Retrieve every line of the data holding the word "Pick".

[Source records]
________________________

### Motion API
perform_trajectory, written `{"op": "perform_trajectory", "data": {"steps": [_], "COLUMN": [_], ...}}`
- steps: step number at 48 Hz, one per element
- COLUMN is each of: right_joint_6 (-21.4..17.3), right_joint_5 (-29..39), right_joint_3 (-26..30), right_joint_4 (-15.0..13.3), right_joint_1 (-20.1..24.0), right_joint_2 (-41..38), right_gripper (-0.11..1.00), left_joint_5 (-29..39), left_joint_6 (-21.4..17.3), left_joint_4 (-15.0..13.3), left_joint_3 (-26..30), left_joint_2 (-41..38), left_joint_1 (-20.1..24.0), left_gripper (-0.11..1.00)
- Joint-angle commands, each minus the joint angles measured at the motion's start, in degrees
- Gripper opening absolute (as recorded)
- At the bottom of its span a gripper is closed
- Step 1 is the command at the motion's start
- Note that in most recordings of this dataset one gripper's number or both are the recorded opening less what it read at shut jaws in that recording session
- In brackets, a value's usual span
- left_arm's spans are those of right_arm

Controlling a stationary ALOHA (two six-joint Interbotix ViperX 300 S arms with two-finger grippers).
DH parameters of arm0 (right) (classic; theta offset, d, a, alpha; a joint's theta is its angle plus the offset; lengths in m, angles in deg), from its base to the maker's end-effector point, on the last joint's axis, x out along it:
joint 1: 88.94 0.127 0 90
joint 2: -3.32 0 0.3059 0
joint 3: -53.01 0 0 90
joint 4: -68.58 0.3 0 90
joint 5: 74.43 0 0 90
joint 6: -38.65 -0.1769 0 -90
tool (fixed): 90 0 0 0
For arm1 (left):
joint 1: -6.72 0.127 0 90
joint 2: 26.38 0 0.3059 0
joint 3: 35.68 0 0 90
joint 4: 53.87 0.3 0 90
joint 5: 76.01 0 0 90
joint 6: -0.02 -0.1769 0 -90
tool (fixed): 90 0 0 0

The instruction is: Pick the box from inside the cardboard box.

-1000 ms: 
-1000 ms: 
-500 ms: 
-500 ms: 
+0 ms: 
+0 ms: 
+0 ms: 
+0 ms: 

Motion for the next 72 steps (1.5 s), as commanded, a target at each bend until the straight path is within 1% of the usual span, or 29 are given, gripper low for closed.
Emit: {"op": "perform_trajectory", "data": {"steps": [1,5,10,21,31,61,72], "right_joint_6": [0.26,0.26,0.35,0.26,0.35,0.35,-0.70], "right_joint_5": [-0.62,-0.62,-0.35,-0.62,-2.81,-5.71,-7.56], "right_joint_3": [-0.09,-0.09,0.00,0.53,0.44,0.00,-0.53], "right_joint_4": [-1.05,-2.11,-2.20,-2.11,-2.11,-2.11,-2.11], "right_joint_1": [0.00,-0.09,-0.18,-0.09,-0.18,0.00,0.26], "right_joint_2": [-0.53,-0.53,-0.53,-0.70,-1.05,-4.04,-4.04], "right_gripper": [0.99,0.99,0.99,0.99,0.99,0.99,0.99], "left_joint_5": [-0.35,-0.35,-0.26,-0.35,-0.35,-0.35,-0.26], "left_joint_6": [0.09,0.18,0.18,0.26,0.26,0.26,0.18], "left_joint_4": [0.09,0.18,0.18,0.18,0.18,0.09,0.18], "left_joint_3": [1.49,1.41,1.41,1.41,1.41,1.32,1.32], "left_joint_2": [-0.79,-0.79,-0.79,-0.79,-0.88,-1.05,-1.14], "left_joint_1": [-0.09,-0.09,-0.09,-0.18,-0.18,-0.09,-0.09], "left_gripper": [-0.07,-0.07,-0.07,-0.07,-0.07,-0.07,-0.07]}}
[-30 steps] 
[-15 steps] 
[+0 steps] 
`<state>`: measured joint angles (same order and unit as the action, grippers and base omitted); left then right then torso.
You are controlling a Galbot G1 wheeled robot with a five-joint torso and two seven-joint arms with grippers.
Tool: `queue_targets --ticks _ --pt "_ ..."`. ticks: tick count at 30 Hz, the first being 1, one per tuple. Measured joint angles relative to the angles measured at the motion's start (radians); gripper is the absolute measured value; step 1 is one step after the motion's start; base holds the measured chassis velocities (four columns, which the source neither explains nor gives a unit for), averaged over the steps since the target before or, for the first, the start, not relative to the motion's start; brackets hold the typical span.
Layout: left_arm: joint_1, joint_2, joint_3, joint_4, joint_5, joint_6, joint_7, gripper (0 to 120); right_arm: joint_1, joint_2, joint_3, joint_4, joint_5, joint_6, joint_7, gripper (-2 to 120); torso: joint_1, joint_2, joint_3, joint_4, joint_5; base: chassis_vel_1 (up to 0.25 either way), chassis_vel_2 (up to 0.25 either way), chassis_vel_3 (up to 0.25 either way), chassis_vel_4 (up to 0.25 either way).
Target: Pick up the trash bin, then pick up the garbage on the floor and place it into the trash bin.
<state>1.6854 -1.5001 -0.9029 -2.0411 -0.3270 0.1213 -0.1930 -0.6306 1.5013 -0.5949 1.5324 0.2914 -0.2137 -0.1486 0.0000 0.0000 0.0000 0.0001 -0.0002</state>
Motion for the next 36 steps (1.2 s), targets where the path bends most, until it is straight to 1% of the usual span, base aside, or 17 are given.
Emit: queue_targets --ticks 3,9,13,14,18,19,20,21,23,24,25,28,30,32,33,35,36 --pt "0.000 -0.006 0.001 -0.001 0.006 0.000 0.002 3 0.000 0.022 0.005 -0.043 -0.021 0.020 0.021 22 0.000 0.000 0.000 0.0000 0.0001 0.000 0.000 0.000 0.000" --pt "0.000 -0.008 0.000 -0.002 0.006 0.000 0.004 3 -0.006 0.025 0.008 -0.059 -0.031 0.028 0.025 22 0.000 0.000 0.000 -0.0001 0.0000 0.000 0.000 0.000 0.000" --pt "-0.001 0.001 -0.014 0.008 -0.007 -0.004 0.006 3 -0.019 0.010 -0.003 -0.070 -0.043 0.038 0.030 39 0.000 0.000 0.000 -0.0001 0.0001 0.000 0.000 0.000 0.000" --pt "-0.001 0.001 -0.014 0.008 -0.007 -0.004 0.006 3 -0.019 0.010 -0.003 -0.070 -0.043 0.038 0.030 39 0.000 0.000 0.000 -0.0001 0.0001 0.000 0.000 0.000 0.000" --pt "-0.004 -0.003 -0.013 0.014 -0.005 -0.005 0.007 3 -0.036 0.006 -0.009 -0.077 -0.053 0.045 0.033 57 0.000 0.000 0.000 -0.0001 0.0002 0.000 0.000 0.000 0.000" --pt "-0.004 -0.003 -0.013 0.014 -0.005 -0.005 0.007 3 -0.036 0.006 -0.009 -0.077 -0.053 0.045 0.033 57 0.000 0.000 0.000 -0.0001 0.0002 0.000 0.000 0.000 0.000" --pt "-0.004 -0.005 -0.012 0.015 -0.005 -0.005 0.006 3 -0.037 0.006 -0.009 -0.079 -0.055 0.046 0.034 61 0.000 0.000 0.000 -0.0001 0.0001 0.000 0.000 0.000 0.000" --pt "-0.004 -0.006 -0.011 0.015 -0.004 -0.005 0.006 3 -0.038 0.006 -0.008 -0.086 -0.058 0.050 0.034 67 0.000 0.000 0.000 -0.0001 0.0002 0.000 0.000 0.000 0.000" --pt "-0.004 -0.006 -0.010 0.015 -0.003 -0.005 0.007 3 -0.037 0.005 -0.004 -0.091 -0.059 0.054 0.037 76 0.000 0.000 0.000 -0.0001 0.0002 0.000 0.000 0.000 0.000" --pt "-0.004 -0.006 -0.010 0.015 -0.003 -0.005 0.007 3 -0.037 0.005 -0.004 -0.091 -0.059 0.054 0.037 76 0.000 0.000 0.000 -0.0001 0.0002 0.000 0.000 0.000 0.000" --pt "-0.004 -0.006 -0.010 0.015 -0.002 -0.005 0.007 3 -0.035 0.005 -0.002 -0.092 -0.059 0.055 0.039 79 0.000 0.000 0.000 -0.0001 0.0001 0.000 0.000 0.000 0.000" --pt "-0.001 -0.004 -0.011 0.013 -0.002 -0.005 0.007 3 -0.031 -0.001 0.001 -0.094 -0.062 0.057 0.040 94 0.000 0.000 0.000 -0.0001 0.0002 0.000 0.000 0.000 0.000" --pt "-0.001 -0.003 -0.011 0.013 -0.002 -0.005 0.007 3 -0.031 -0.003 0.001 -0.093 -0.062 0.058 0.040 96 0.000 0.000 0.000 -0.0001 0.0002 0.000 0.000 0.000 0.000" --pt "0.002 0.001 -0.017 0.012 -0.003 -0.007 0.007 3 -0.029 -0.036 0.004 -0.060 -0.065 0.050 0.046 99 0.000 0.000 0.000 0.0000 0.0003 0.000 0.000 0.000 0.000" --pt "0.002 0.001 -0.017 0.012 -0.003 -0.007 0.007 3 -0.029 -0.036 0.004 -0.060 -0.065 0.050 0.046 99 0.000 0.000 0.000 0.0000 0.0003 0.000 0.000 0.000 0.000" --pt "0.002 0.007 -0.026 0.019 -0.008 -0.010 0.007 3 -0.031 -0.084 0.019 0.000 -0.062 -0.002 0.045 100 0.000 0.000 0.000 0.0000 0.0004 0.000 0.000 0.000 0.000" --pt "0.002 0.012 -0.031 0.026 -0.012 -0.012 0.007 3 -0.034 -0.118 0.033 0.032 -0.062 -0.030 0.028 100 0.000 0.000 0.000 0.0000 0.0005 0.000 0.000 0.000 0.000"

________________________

WRITTEN SOLUTION:
The instruction is: Pick the box from inside the cardboard box.
Target: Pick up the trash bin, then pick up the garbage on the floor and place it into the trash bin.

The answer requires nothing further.